I'm half-way through reading Language of New Media again, and I have decided that while it is one of the best books I've read in the next five years, the fatal flaw is not getting down with the analog. I talked about that (perhaps elliptically) last week. The digital is dead until we make it live.
Out of this comes the following realization. Mix Culture as a revolutionary form of media does not exist.
We have always been a sum of our parts -- bits and pieces of culture, text, images, sounds, thoughts. These things flow through us, we give them an identity and a life.
We cull fragments and it makes up a big part of who we are. It is our history.
The digital does change things. I will not deny that. We touch it and it changes us.
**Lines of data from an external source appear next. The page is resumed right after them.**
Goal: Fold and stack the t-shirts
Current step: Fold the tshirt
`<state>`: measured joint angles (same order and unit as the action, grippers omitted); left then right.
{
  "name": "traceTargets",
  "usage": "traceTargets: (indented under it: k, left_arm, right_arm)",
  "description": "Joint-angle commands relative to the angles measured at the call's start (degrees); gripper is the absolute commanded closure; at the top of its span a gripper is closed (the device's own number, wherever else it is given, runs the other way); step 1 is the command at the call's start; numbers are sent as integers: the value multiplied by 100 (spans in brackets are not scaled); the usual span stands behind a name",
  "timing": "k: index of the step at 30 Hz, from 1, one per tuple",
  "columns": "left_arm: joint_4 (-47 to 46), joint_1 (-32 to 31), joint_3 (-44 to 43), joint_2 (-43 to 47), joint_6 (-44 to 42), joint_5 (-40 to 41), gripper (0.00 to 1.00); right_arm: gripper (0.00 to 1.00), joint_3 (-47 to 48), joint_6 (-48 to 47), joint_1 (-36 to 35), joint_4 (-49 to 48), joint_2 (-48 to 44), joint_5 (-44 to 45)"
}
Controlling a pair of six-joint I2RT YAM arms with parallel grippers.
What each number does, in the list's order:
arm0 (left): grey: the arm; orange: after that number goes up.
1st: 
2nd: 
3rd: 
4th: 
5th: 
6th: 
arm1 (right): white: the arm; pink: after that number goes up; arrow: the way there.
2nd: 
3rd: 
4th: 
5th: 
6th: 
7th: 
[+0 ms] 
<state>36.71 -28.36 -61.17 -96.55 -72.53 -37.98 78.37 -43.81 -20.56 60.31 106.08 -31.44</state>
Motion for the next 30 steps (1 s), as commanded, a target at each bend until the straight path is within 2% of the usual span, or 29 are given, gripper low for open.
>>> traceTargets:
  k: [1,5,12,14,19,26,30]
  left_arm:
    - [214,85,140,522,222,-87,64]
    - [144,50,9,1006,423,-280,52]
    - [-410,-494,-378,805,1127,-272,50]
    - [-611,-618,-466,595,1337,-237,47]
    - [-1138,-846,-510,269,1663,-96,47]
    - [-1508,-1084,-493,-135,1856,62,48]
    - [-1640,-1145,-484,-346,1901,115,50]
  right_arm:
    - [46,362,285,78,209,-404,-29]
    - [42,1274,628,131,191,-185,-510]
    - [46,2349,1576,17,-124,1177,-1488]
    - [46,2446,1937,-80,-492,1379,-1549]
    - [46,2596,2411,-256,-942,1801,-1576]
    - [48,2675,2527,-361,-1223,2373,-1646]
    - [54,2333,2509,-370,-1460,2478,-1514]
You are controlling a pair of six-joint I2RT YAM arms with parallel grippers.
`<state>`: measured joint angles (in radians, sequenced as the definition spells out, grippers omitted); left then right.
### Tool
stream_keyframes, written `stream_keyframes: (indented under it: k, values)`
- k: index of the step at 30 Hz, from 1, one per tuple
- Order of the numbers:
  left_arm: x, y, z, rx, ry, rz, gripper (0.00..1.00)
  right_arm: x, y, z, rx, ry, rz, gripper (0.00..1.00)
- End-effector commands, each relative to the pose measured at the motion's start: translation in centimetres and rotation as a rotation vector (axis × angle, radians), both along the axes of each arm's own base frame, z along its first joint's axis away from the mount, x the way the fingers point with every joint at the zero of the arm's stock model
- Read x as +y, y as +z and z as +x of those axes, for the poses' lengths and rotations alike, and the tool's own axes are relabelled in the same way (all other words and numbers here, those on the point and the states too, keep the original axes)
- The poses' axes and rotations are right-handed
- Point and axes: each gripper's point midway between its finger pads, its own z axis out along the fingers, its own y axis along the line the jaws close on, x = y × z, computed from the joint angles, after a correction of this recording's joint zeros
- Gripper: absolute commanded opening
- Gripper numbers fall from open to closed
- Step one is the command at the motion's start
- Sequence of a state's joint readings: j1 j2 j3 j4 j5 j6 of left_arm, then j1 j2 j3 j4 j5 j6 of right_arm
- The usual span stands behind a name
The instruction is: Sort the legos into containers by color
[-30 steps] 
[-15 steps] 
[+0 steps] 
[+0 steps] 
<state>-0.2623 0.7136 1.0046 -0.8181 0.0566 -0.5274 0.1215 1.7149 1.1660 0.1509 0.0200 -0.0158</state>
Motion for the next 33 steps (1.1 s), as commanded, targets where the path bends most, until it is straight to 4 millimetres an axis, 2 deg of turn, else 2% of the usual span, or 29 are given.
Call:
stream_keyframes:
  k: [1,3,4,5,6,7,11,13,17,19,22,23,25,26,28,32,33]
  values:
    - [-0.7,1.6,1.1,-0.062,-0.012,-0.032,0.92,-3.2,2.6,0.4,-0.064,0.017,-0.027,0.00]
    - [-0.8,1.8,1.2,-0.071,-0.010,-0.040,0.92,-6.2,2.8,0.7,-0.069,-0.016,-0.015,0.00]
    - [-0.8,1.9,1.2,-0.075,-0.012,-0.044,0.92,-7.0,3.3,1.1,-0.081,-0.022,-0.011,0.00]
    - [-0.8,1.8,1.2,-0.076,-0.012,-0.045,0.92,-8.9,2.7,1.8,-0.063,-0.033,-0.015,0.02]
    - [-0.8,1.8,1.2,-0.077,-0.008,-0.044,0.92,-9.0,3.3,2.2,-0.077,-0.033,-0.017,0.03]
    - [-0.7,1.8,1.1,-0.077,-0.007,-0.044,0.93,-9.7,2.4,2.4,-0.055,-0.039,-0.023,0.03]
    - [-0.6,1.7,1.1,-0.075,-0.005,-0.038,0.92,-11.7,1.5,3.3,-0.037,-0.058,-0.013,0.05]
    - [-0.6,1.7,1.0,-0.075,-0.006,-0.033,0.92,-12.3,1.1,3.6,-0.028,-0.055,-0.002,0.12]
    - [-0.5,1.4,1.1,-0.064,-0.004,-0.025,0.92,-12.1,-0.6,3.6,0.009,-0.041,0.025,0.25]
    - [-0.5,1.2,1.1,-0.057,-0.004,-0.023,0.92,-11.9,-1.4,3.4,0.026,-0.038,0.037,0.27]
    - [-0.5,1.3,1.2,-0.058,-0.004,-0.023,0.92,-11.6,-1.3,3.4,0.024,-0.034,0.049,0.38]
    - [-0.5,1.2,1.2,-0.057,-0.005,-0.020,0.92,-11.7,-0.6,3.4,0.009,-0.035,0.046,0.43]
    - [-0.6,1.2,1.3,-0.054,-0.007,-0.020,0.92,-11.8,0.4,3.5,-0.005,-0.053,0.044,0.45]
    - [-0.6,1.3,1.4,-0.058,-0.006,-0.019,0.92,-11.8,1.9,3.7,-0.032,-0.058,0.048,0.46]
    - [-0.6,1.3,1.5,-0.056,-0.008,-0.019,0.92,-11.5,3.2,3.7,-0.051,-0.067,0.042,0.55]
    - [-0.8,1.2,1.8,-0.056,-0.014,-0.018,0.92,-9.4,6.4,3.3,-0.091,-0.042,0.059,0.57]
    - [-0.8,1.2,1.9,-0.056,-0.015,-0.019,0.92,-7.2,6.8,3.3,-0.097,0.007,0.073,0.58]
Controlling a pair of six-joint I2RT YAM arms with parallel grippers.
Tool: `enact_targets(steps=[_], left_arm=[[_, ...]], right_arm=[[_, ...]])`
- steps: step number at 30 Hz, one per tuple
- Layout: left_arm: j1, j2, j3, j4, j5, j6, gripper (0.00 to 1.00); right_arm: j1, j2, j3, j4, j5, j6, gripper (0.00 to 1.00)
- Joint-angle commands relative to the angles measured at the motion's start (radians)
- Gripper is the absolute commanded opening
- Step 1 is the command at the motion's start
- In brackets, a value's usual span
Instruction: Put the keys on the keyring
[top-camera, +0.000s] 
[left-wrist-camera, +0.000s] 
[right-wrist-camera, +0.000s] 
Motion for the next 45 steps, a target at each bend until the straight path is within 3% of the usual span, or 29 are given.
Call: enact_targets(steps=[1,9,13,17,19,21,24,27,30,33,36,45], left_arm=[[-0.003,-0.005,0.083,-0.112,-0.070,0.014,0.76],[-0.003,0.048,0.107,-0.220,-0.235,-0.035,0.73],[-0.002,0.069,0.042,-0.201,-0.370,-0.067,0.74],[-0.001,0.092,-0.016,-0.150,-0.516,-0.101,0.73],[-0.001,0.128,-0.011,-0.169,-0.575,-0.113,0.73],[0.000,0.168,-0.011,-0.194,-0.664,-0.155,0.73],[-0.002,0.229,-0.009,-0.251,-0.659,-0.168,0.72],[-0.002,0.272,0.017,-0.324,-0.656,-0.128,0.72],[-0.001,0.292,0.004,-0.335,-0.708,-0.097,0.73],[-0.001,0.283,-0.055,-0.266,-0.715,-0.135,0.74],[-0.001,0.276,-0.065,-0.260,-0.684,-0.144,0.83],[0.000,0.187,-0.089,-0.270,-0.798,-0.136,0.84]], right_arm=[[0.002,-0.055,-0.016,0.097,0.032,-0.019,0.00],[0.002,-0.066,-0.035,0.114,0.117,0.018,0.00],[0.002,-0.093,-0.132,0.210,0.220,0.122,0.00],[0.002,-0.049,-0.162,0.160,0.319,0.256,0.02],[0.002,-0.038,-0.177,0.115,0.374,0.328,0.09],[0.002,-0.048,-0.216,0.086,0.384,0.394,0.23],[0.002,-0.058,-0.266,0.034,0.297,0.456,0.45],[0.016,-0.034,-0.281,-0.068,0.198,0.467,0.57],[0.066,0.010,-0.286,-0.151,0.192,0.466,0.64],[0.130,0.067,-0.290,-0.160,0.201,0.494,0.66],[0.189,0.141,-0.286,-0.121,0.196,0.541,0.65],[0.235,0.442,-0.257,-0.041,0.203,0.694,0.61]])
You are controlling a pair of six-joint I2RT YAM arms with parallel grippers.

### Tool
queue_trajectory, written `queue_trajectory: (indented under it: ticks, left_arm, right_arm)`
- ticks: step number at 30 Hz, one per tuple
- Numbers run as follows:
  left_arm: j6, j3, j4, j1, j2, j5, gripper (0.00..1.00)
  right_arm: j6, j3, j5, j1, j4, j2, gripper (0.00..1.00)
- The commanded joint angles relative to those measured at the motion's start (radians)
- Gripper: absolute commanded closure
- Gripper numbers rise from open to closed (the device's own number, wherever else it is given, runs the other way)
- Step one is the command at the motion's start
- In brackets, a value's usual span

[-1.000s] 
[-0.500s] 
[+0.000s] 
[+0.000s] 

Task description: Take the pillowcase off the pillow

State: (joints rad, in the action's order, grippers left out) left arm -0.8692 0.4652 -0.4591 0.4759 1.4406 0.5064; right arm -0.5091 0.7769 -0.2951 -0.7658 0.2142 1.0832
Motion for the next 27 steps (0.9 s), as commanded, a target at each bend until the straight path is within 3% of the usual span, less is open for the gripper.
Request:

We put much on the manifestation, the tools....not the message. "Mix culture" as a term is all about the digital. It denies something much more fundamental about ourselves. We look, listen and learn. Stories come from this.
We come from the sum of our parts. We see something new, and it is different, but the thing that drives it, that which makes it intriguing or useful, is ourselves.
This is why I reject the term "mix culture". We have collapsed thousands of dollars worth of equipment and access to a desktop computer. The underlying output does not change. Our palette increases, but if we let the digital define things, we see it's parts as well as it's combination. We need to see the message. We will get over seeing it's components soon enough, and then we can get on with using it effectively.
What I am getting at is that these discussions of "appropriation" of media for re purposing get bound in legal discussions. Laws are these things we make up for a variety of reasons. We need to examine those reasons, not the laws themselves.
We need to get down with our analog selves. Doing digital allows us to pretend that somehow, maybe, this time, technology will make us a better version of ourselves. A Hal 2.0. We better get down with some "mix culture"!
I don't think any of us are really prepared for these kinds of discussions. Forget laws for a minute. What do we want to do? How do we want to treat contributions to our knowledge and our culture? What is language, and can anyone own it? Can we at least share?
"Mix Culture" acknowledges sources (which is good) but somehow sets that apart from what came before -- it is seen as a mongrel, but that is not how these things work. All that has changed is the way that it is done. One person can make a cartoon, not a shop of 12. This is a change akin to the rise of textile mills. Manufactured fabric tore apart a economy -- a way of doing business. This is happening now.
We find this power in the individual liberating but threatening.
Cinema changes, books change, economies change, culture changes. How we think of ourselves changes. This is disruption.
If we give it a name, something unique, we can perhaps embrace the new. See it as a new way of thinking about what we have done before.
What I am asking for is to look ahead.